Provided entries
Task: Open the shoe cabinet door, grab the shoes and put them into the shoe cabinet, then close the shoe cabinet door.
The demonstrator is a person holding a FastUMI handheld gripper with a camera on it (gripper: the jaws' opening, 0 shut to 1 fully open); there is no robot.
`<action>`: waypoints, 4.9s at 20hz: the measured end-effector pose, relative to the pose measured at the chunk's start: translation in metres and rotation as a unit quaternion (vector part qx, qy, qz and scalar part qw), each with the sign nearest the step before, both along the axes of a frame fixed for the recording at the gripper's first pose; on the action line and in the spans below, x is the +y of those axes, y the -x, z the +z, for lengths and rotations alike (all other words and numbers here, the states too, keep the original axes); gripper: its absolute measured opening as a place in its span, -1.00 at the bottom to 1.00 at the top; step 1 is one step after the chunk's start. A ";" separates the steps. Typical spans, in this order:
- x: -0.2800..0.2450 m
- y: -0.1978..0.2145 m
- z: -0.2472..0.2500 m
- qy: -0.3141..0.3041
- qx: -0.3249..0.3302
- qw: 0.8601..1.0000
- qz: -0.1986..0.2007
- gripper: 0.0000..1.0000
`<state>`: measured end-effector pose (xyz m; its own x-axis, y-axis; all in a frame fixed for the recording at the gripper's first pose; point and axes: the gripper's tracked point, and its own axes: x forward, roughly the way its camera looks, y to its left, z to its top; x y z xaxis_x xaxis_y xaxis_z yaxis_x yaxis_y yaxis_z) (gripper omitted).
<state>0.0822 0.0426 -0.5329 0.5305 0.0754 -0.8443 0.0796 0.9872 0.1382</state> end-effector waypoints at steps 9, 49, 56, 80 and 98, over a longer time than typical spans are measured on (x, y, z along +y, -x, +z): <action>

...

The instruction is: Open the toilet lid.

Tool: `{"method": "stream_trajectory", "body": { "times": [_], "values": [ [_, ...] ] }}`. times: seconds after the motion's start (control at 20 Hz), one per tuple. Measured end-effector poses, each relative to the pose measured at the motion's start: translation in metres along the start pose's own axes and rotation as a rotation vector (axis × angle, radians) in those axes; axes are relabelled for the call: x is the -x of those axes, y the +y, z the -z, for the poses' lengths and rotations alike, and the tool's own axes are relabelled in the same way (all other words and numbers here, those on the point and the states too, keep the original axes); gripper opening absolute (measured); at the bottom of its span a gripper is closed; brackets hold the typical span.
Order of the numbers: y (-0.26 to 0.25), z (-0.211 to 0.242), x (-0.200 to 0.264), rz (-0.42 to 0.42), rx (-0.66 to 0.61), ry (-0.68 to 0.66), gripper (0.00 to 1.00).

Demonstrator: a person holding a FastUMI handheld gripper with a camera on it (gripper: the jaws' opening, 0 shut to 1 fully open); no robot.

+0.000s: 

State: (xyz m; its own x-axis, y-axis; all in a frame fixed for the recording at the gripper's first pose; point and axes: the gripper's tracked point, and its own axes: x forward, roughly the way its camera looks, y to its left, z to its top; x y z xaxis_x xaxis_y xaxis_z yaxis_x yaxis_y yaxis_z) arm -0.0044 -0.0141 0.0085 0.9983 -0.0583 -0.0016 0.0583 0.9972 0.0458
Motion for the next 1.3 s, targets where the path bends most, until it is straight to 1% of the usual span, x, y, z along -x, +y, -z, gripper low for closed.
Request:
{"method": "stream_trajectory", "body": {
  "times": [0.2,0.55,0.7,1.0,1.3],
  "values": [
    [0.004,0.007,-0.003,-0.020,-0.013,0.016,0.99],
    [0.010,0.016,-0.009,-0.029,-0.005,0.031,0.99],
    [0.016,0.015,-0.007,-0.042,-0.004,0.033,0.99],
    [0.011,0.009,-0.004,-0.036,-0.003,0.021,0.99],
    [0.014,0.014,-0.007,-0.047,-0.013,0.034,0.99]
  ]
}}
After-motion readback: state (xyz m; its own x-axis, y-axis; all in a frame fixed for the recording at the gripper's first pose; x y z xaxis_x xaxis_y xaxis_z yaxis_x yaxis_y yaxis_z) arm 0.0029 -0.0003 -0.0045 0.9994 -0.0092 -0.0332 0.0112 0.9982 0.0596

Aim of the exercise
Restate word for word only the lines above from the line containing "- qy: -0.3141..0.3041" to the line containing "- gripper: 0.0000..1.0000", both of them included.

Written reply
- qy: -0.3141..0.3041
- qx: -0.3249..0.3302
- qw: 0.8601..1.0000
- qz: -0.1986..0.2007
- gripper: 0.0000..1.0000

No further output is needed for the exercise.